Model Maker は、オブジェクト検出、ジェスチャー認識、画像、テキスト、音声データの分類器など、さまざまな種類のモデルで動作します。このツールは、データを特定のカテゴリに分類するモデルの最後の数レイヤを削除してモデルを再トレーニングし、指定された新しいデータを使用してそれらのレイヤを再構築します。Model Maker は、精度とパフォーマンスを向上させるためにモデルレイヤを微調整するオプションもサポートしています。

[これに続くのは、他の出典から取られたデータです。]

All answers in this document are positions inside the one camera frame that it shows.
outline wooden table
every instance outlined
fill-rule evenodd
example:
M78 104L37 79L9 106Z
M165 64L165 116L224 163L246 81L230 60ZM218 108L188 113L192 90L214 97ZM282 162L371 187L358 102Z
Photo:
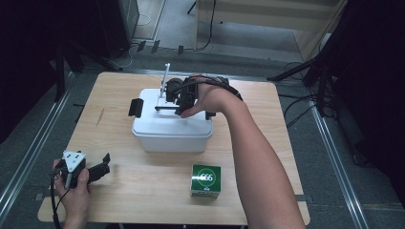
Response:
M206 150L192 153L145 153L132 133L130 102L145 88L158 88L162 77L145 74L102 73L77 123L68 150L86 153L87 167L111 155L111 173L92 183L93 222L246 225L234 174L230 134L222 114L213 118L214 133ZM258 126L285 166L296 195L303 195L280 102L273 84L231 80ZM190 197L194 163L222 168L222 191L217 199ZM299 201L306 224L307 204ZM51 199L38 212L52 221ZM58 215L65 218L63 207Z
M214 0L196 3L195 48L199 22L211 21ZM294 30L306 61L325 35L333 32L346 3L347 0L217 0L214 20Z

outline white plastic box
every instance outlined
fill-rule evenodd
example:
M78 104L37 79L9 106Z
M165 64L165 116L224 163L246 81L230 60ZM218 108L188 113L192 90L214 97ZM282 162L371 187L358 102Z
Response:
M205 150L212 136L212 120L205 120L205 112L181 118L174 110L159 110L155 107L176 106L159 99L159 89L144 89L141 117L136 117L132 132L140 140L146 152L200 153Z

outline box lid
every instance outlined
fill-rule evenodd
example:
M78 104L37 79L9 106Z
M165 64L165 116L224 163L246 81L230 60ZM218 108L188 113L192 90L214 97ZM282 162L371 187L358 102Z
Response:
M159 89L144 89L139 98L143 99L141 117L135 118L133 133L136 136L161 137L210 137L212 120L205 120L205 112L188 118L181 118L174 110L157 111ZM172 103L164 106L176 106Z

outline green box
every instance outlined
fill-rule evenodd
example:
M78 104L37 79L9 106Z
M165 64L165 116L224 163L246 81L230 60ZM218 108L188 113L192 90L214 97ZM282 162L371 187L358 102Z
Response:
M191 197L217 198L221 192L221 167L193 165Z

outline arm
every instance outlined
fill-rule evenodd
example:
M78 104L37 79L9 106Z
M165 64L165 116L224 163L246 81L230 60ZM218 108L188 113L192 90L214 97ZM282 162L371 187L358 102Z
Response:
M65 229L86 227L90 204L90 195L87 187L88 180L89 171L83 169L78 176L77 187L71 189L62 199L62 204L66 210L66 220L63 227ZM61 176L58 176L58 179L54 181L54 186L59 198L61 198L66 193Z
M202 84L199 101L181 116L200 111L221 112L227 119L249 228L305 228L286 171L246 104L224 89Z

Model Maker でモデルを再トレーニングしても、元の ML モデルで解決するために構築されたものは、それらのジョブが類似している場合でも変更できません。たとえば、これらのタスクにいくつかの類似点があったとしても、このツールを使用して画像分類モデルにオブジェクト検出を実行させることはできません。
始める
MediaPipe Model Maker の使用を開始するには、MediaPipe ソリューション向けのソリューションのカスタマイズ チュートリアル(画像分類など)のいずれかを実行します。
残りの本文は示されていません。